From: Ido Schimmel idosch@nvidia.com
[ Upstream commit 3d05b24429e1de7a17c8fdccb04a04dbc8ad297b ]
If a backup port is configured for a bridge port, the bridge will redirect known unicast traffic towards the backup port when the primary port is administratively up but without a carrier. This is useful, for example, in MLAG configurations where a system is connected to two switches and there is a peer link between both switches.
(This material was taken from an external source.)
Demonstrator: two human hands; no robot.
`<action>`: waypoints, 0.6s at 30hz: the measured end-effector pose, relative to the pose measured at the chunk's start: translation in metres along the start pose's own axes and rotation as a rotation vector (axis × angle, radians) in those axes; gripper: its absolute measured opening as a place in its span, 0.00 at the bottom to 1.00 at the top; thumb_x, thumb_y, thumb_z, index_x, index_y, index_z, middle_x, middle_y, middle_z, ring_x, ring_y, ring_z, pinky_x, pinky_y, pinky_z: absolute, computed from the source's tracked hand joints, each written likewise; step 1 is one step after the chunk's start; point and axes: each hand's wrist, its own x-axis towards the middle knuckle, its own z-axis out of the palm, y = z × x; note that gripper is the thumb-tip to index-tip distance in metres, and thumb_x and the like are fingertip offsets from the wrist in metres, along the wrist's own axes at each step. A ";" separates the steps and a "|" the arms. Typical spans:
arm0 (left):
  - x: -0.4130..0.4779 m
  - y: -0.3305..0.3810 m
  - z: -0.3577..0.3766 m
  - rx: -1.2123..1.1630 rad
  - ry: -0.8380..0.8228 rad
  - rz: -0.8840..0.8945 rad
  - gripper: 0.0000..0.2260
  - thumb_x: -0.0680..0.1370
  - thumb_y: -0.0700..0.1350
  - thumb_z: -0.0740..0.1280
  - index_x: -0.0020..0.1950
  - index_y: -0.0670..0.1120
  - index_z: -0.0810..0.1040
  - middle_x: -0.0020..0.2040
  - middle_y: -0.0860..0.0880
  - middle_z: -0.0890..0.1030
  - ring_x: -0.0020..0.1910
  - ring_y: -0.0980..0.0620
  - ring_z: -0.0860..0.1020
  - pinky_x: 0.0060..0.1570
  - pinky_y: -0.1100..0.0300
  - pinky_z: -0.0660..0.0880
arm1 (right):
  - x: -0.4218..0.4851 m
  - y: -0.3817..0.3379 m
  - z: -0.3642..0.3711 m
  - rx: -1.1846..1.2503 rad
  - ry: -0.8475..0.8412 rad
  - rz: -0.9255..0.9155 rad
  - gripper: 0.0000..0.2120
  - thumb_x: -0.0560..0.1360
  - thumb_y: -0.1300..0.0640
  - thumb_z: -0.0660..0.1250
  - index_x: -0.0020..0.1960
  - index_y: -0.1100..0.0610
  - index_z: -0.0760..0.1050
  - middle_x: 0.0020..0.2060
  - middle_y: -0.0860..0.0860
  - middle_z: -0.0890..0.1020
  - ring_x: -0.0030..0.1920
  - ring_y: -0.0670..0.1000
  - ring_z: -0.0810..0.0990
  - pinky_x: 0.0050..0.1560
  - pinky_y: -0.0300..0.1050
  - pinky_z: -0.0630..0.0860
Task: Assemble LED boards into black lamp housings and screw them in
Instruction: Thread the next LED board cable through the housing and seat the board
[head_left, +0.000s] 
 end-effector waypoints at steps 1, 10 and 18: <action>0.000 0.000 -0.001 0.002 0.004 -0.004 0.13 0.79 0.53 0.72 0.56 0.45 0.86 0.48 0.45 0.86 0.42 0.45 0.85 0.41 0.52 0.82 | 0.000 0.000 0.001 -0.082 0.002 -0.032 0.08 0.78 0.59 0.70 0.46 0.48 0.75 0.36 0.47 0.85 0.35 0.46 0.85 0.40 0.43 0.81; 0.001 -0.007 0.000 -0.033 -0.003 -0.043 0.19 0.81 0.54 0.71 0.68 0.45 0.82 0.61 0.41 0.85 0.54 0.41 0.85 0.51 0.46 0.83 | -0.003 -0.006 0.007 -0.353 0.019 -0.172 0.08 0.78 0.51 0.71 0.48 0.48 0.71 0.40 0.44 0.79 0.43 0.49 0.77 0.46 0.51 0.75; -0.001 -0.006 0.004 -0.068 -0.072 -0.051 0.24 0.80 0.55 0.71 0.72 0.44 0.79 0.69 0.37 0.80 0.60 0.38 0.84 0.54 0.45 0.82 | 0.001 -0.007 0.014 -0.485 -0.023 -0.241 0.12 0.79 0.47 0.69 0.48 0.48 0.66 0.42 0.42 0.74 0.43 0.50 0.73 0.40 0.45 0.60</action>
The peer link serves as the backup port in case one of the switches loses its connection to the multi-homed system.
In order to avoid flooding when the primary port loses its carrier, the bridge does not flush dynamic FDB entries pointing to the port upon STP disablement, if the port has a backup port.
The above means that known unicast traffic destined to the primary port will be blackholed when the port is put administratively down, until the FDB entries pointing to it are aged-out.
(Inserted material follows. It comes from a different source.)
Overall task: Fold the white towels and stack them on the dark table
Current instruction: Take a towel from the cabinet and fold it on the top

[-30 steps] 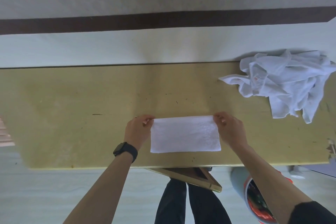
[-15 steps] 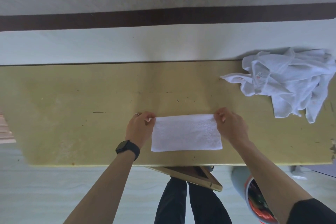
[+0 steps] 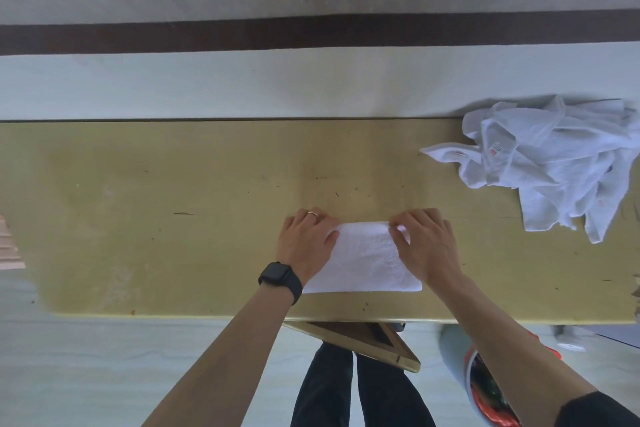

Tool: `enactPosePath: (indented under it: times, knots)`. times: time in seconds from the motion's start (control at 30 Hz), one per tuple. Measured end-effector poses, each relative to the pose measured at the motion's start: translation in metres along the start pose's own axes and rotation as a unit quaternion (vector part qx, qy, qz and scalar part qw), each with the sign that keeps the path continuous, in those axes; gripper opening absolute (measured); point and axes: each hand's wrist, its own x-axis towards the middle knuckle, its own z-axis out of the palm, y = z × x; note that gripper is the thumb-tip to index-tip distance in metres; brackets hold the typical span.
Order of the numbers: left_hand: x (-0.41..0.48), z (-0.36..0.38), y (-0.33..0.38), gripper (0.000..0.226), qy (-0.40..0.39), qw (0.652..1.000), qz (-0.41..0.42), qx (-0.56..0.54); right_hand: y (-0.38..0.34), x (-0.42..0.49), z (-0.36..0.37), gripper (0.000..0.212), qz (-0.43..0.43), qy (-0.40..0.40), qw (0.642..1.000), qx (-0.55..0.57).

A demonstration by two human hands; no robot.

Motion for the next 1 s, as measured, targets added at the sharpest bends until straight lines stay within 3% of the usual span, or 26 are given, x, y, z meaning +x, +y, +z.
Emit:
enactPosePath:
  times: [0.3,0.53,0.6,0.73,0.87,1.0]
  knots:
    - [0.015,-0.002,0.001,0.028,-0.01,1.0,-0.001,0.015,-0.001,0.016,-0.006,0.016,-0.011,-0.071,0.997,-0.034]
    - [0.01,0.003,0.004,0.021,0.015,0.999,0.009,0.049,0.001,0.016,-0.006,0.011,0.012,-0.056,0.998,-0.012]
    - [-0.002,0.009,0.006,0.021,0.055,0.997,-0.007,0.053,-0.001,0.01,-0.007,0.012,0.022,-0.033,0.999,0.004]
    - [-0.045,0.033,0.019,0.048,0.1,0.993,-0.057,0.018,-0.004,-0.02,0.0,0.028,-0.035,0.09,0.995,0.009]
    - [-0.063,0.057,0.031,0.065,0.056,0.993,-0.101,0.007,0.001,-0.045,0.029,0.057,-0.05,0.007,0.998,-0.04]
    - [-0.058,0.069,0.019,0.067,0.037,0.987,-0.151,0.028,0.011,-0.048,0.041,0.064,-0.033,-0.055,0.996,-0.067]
Given that the current behavior is quite weird and unlikely to be depended on by anyone, amend the bridge to redirect to the backup port also when the primary port is administratively down and not only when it does not have a carrier.
The change is motivated by a report from a user who expected traffic to be redirected to the backup port when the primary port was put administratively down while debugging a network issue.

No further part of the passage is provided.